RE: [PATCH 0/3] Continue expansion after reboot

"Kwolek, Adam" <adam.kwolek@xxxxxxxxx> · Mon, 28 Feb 2011 13:35:33 +0000

> -----Original Message-----
> From: NeilBrown [mailto:neilb@xxxxxxx]
> Sent: Sunday, February 27, 2011 7:51 AM
> To: Kwolek, Adam
> Cc: linux-raid@xxxxxxxxxxxxxxx; Williams, Dan J; Ciechanowski, Ed;
> Neubauer, Wojciech
> Subject: Re: [PATCH 0/3] Continue expansion after reboot
> 
> On Fri, 25 Feb 2011 15:55:01 +0000 "Kwolek, Adam"
> <adam.kwolek@xxxxxxxxx>
> wrote:
> 
> >
> >
> > > -----Original Message-----
> > > From: Kwolek, Adam
> > > Sent: Wednesday, February 23, 2011 10:02 AM
> > > To: 'NeilBrown'
> > > Cc: linux-raid@xxxxxxxxxxxxxxx; Williams, Dan J; Ciechanowski, Ed;
> > > Neubauer, Wojciech
> > > Subject: RE: [PATCH 0/3] Continue expansion after reboot
> > >
> > >
> > >
> > > > -----Original Message-----
> > > > From: NeilBrown [mailto:neilb@xxxxxxx]

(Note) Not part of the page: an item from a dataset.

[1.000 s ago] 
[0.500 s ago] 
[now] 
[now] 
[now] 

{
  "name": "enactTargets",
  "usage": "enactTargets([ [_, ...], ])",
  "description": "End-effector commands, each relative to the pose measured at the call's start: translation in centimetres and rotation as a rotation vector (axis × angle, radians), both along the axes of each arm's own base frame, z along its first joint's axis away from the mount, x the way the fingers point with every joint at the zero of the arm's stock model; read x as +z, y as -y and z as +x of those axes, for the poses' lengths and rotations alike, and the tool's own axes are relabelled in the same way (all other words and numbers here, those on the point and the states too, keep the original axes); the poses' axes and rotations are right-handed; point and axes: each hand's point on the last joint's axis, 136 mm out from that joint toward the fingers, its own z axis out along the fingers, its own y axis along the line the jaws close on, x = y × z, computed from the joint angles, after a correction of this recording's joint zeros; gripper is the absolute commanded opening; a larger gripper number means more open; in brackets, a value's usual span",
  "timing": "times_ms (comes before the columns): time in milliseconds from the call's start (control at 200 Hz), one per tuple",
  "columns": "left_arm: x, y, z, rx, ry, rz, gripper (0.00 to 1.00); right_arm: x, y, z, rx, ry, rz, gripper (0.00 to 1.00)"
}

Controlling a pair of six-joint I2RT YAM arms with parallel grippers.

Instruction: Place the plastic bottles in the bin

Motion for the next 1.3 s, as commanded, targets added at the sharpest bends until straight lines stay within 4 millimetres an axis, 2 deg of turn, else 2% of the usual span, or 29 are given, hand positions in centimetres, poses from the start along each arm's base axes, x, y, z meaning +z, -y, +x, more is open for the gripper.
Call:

> > > > Sent: Wednesday, February 23, 2011 4:38 AM
> > > > To: Kwolek, Adam
> > > > Cc: linux-raid@xxxxxxxxxxxxxxx; Williams, Dan J; Ciechanowski, Ed;
> > > > Neubauer, Wojciech
> > > > Subject: Re: [PATCH 0/3] Continue expansion after reboot
> > > >
> > > > On Tue, 22 Feb 2011 15:13:15 +0100 Adam Kwolek
> <adam.kwolek@xxxxxxxxx>
> > > > wrote:
> > > >
> > > > > Currently reshaped/expanded array is assembled but it stays in
> > > > inactive state.
> > > > > This patches allows for array assembly when array is under
> > > expansion.
> > > > > Array with reshape/expansion information in metadata is
> assembled
> > > > > and reshape process continues automatically.
> > > > >
> > > > > Next step:
> > > > > Problem is how to address container operation during assembly.
> > > > > 1. After first array being reshaped, assebly process looks if
> mdmon
> > > > >    sets migration for other array in container. If yes it
> continues
> > > > work
> > > > >    for next array.
> > > > >
> > > > > 2. Assembly process performs reshape of currently reshaped array
> > > only.
> > > > >    Mdmon sets next array for reshape and user triggers manually
> > > mdadm
> > > > >    to finish container operation with just the same parameters
> set.
> > > > >
> > > > > Reshape finish can be executed for container operation by
> container
> > > > re-assembly
> > > > > also (this works in current code).
> > > > >
> > > >
> > > > Yes, this is an awkward problem.
> > > >
> > > > Just to be sure we are thinking about the same thing:
> > > >   When restarting an array in which migration is already underway
> > > mdadm
> > > > simply
> > > >   forks and continues monitoring that migration.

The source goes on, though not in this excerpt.